Portrait de Natalia Aleksandrova, consultante en stratégie pour le secteur des mutuelles

21 mai

Natalia a une double formation : relations internationales à Moscou et Master Finances et Stratégie à Sciences Po (2010). Actuellement consultante à Paris, spécialisée dans le secteur de la protection sociale, elle nous fait part de son parcours vers les acteurs de l’économie sociale et solidaire.

Quel est votre poste actuel et dans quel type de structure ?

NataliaJe suis consultante dans le cabinet de conseil en stratégie et management Selenis : il travaille essentiellement avec les acteurs de l’assurance et de la protection sociale, notamment des mutuelles. A sa création il y a dix ans, les fondateurs se sont investis dans le secteur de l’assurance et ils conseillent maintenant davantage des mutuelles et associations. Cette « fibre » sociale provient de l’engagement de toute notre petite équipe de 6 consultants.

Pouvez-vous nous décrire une journée type ?

Une journée type n’existe pas dans le conseil, c’est pour cela que j’ai choisi ce métier ! Certaines journées sont remplies de rencontres, de réunions, de longs trajets ; d’autres se déroulent au bureau avec Excel et Powerpoint…

Quel a été votre parcours jusqu’à ce poste ?

Mon parcours est atypique : ayant commencé dans les relations internationales, je suis passée par le marketing et l’audit des comptes des pétroliers après mon Master Finances et Stratégie de Sciences Po. Ces expériences m’ont donné une ouverture sur le monde, un regard à la fois rigoureux (merci à la méticulosité de mes tuteurs en audit !) et créatif sur les différents problématiques, une flexibilité pour changer rapidement d’objet d’étude.

J’ai cherché un métier qui me donne la possibilité de satisfaire ma soif d’apprendre en permanence et de varier les sujets de travail. Une rencontre avec un ancien collègue de Master qui a intégré un grand cabinet de conseil m’a fait comprendre que consultante était le métier qui me convenait. Ma recherche s’est déroulée dans une période tourmentée : loi Guéant, crise et accroissement du chômage en France. Néanmoins, je ne perdais de vue aucun moyen de recherche : rencontres réseau, forums d’emploi, annonces en ligne et de l’association de Sciences Po…

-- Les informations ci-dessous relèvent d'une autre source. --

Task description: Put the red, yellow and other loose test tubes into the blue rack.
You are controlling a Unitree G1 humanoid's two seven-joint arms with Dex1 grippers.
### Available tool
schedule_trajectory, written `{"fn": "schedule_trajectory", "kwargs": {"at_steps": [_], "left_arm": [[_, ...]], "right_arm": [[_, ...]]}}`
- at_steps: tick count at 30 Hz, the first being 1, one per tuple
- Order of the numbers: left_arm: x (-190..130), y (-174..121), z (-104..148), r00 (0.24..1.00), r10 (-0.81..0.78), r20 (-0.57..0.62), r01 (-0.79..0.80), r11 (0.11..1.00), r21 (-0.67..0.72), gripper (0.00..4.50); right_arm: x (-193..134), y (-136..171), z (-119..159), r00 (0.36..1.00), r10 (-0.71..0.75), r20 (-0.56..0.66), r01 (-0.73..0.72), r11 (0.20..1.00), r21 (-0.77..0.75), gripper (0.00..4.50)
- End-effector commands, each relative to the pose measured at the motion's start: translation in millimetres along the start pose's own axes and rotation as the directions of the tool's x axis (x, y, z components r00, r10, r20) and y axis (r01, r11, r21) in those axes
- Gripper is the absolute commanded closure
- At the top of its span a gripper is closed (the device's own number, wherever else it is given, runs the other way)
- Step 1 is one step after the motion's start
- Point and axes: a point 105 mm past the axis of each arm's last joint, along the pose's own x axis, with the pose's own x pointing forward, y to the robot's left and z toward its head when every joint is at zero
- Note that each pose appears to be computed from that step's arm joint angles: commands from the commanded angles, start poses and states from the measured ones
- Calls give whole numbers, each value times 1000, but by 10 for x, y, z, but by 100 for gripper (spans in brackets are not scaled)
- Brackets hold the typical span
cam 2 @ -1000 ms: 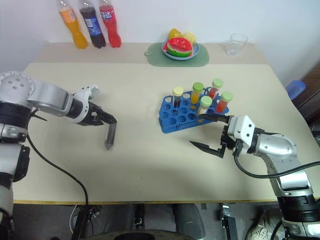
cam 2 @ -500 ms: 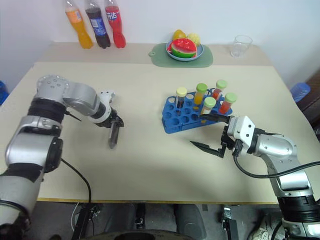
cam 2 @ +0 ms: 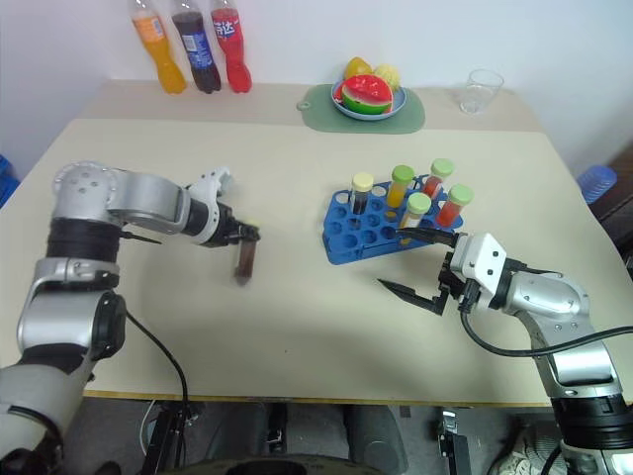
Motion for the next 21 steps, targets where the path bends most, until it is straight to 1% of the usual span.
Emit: {"fn": "schedule_trajectory", "kwargs": {"at_steps": [1, 2, 3, 4, 6, 7, 8, 9, 10, 11, 13, 14, 16, 18, 21], "left_arm": [[-386, -714, 253, 846, -475, 242, 397, 865, 309, 372], [-449, -807, 310, 775, -565, 285, 444, 806, 391, 372], [-484, -842, 343, 728, -614, 306, 457, 767, 451, 372], [-456, -813, 381, 727, -609, 318, 423, 762, 491, 372], [-407, -901, 514, 665, -671, 329, 343, 665, 664, 372], [-397, -933, 543, 641, -698, 318, 311, 616, 724, 372], [-354, -979, 614, 597, -726, 340, 271, 581, 767, 372], [-320, -994, 662, 570, -740, 356, 245, 568, 786, 372], [-255, -1012, 666, 560, -753, 345, 236, 545, 805, 372], [-201, -1050, 650, 545, -774, 323, 225, 506, 832, 372], [-102, -1137, 585, 485, -831, 272, 227, 420, 879, 372], [-75, -1158, 580, 457, -849, 265, 242, 406, 881, 372], [6, -1194, 538, 419, -878, 229, 329, 382, 864, 372], [75, -1206, 501, 402, -893, 205, 375, 364, 853, 372], [274, -1185, 460, 434, -880, 192, 351, 361, 864, 372]], "right_arm": [[-37, -77, 38, 994, -108, 9, 109, 994, -24, 0], [-46, -89, 7, 990, -141, -7, 140, 990, -21, 0], [-53, -96, -13, 987, -161, -18, 160, 987, -20, 0], [-61, -110, -50, 981, -188, -37, 187, 982, -19, 0], [-163, -89, -192, 949, -296, -110, 301, 953, 26, 0], [-198, -79, -231, 934, -331, -133, 339, 940, 42, 0], [-251, -54, -250, 915, -374, -150, 386, 920, 60, 0], [-276, -39, -250, 903, -399, -158, 413, 908, 69, 0], [-303, -8, -246, 892, -420, -165, 437, 896, 82, 0], [-331, 27, -239, 881, -441, -171, 460, 883, 95, 0], [-413, 106, -244, 850, -489, -197, 514, 851, 105, 0], [-438, 135, -250, 838, -504, -210, 532, 841, 102, 0], [-510, 214, -278, 812, -530, -243, 565, 819, 100, 0], [-566, 266, -292, 791, -552, -265, 591, 801, 95, 0], [-679, 361, -327, 744, -593, -309, 643, 760, 92, 0]]}}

En quoi cette orientation vers le secteur de l’ESS correspond à vos aspirations ?

J’ai toujours eu une envie idéaliste de rendre le monde meilleur ! C’est pourquoi quand je travaille avec des mutuelles et sens un vrai engagement de la part de leurs collaborateurs, je suis ravie de pouvoir les aider à trouver les relais de leur développement. En plus, la crise qui a éclaté justement au tournant entre ma vie étudiante et ma vie professionnelle m’a convaincue que la course égoïste aux profits n’est pas durable et qu’il faut mettre ses compétences au service de projets utiles.

Les mutuelles sont des organismes régis par le Code de la Mutualité (à la différence des compagnies d’assurances) qui n’ont pas d’actionnaires et donnent la priorité aux personnes sur la recherche de profits. Notamment, elles ne questionnent pas le futur adhérent sur son état de santé pour définir sa formule de complémentaire santé. 38 millions de Français sont protégés par les mutuelles de santé (FNMF), 1 automobiliste sur 2 est assuré par une mutuelle d’assurance.

Aujourd’hui, elles sont dans une situation difficile face aux assureurs qui proposent des offres plus ciblées, aux adhérents qui changent et deviennent de plus en plus « consommateurs » et à la règlementation qui durcit. Actuellement, ce qui compte pour elles est de préserver leur engagement tout en restant dynamiques. En travaillant avec des mutuelles et des associations, j’espère contribuer au mieux-être du monde.